TASK DIRECTIONS ▸ Would you please restate all of the data exactly?

SOURCE DATA ▸
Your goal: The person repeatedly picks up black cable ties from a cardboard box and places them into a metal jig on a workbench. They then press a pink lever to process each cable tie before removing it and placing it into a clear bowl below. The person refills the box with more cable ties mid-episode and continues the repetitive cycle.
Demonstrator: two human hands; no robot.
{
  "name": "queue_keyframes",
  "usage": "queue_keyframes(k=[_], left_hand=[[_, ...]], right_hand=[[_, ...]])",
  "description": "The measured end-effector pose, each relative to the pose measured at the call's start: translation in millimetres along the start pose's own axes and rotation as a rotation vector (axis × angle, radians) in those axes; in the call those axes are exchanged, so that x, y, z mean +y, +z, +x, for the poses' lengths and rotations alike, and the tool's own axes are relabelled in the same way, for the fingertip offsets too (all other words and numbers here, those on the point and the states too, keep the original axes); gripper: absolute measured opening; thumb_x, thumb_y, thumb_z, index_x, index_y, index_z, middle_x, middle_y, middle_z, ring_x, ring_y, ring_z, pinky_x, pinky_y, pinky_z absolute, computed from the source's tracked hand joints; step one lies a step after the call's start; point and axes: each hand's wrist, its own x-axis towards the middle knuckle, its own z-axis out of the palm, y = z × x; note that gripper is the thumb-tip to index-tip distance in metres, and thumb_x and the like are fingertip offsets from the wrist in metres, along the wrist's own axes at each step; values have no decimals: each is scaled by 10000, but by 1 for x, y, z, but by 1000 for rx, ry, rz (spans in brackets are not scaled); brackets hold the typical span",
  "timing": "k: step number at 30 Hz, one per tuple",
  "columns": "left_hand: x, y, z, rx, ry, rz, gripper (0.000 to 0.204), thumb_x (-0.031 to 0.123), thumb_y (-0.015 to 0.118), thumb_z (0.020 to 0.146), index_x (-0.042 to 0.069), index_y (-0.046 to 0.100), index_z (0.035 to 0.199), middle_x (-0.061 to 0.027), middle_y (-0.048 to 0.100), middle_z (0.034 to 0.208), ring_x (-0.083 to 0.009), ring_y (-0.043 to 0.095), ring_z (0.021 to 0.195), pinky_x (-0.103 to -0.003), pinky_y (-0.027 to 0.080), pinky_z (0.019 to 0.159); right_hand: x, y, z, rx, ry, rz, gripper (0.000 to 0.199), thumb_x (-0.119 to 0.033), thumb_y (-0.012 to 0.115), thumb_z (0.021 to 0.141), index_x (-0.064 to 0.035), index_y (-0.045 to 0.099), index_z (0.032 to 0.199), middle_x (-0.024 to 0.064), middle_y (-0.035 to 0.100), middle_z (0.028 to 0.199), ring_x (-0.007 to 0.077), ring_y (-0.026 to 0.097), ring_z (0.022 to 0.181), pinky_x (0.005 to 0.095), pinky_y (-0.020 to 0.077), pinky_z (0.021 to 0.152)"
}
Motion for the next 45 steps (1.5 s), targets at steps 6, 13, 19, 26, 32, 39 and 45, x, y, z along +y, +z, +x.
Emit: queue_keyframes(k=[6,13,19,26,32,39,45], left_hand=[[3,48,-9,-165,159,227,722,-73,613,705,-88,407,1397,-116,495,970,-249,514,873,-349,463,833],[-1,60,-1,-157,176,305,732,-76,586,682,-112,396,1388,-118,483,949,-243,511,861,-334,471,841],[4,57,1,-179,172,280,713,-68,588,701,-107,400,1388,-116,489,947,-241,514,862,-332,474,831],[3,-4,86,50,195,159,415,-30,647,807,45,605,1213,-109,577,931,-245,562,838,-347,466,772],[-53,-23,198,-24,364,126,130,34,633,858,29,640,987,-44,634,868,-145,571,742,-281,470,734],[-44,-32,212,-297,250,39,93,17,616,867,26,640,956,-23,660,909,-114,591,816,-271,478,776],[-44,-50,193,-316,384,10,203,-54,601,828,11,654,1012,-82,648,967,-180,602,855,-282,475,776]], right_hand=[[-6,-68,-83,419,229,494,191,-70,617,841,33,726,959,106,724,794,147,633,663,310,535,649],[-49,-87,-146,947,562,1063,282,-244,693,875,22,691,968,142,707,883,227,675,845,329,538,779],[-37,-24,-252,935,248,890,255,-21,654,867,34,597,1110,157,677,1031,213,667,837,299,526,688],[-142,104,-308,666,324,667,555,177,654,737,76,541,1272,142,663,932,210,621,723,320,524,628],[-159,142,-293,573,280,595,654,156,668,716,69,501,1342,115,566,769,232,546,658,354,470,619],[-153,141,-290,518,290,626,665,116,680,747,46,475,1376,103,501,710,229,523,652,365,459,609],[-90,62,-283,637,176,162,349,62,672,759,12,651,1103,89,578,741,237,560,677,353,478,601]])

ANSWER SECTION ▸
Your goal: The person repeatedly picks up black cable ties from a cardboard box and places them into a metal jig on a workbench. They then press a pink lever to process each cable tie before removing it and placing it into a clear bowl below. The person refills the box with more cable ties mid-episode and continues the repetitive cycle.
Demonstrator: two human hands; no robot.
{
  "name": "queue_keyframes",
  "usage": "queue_keyframes(k=[_], left_hand=[[_, ...]], right_hand=[[_, ...]])",
  "description": "The measured end-effector pose, each relative to the pose measured at the call's start: translation in millimetres along the start pose's own axes and rotation as a rotation vector (axis × angle, radians) in those axes; in the call those axes are exchanged, so that x, y, z mean +y, +z, +x, for the poses' lengths and rotations alike, and the tool's own axes are relabelled in the same way, for the fingertip offsets too (all other words and numbers here, those on the point and the states too, keep the original axes); gripper: absolute measured opening; thumb_x, thumb_y, thumb_z, index_x, index_y, index_z, middle_x, middle_y, middle_z, ring_x, ring_y, ring_z, pinky_x, pinky_y, pinky_z absolute, computed from the source's tracked hand joints; step one lies a step after the call's start; point and axes: each hand's wrist, its own x-axis towards the middle knuckle, its own z-axis out of the palm, y = z × x; note that gripper is the thumb-tip to index-tip distance in metres, and thumb_x and the like are fingertip offsets from the wrist in metres, along the wrist's own axes at each step; values have no decimals: each is scaled by 10000, but by 1 for x, y, z, but by 1000 for rx, ry, rz (spans in brackets are not scaled); brackets hold the typical span",
  "timing": "k: step number at 30 Hz, one per tuple",
  "columns": "left_hand: x, y, z, rx, ry, rz, gripper (0.000 to 0.204), thumb_x (-0.031 to 0.123), thumb_y (-0.015 to 0.118), thumb_z (0.020 to 0.146), index_x (-0.042 to 0.069), index_y (-0.046 to 0.100), index_z (0.035 to 0.199), middle_x (-0.061 to 0.027), middle_y (-0.048 to 0.100), middle_z (0.034 to 0.208), ring_x (-0.083 to 0.009), ring_y (-0.043 to 0.095), ring_z (0.021 to 0.195), pinky_x (-0.103 to -0.003), pinky_y (-0.027 to 0.080), pinky_z (0.019 to 0.159); right_hand: x, y, z, rx, ry, rz, gripper (0.000 to 0.199), thumb_x (-0.119 to 0.033), thumb_y (-0.012 to 0.115), thumb_z (0.021 to 0.141), index_x (-0.064 to 0.035), index_y (-0.045 to 0.099), index_z (0.032 to 0.199), middle_x (-0.024 to 0.064), middle_y (-0.035 to 0.100), middle_z (0.028 to 0.199), ring_x (-0.007 to 0.077), ring_y (-0.026 to 0.097), ring_z (0.022 to 0.181), pinky_x (0.005 to 0.095), pinky_y (-0.020 to 0.077), pinky_z (0.021 to 0.152)"
}
Motion for the next 45 steps (1.5 s), targets at steps 6, 13, 19, 26, 32, 39 and 45, x, y, z along +y, +z, +x.
Emit: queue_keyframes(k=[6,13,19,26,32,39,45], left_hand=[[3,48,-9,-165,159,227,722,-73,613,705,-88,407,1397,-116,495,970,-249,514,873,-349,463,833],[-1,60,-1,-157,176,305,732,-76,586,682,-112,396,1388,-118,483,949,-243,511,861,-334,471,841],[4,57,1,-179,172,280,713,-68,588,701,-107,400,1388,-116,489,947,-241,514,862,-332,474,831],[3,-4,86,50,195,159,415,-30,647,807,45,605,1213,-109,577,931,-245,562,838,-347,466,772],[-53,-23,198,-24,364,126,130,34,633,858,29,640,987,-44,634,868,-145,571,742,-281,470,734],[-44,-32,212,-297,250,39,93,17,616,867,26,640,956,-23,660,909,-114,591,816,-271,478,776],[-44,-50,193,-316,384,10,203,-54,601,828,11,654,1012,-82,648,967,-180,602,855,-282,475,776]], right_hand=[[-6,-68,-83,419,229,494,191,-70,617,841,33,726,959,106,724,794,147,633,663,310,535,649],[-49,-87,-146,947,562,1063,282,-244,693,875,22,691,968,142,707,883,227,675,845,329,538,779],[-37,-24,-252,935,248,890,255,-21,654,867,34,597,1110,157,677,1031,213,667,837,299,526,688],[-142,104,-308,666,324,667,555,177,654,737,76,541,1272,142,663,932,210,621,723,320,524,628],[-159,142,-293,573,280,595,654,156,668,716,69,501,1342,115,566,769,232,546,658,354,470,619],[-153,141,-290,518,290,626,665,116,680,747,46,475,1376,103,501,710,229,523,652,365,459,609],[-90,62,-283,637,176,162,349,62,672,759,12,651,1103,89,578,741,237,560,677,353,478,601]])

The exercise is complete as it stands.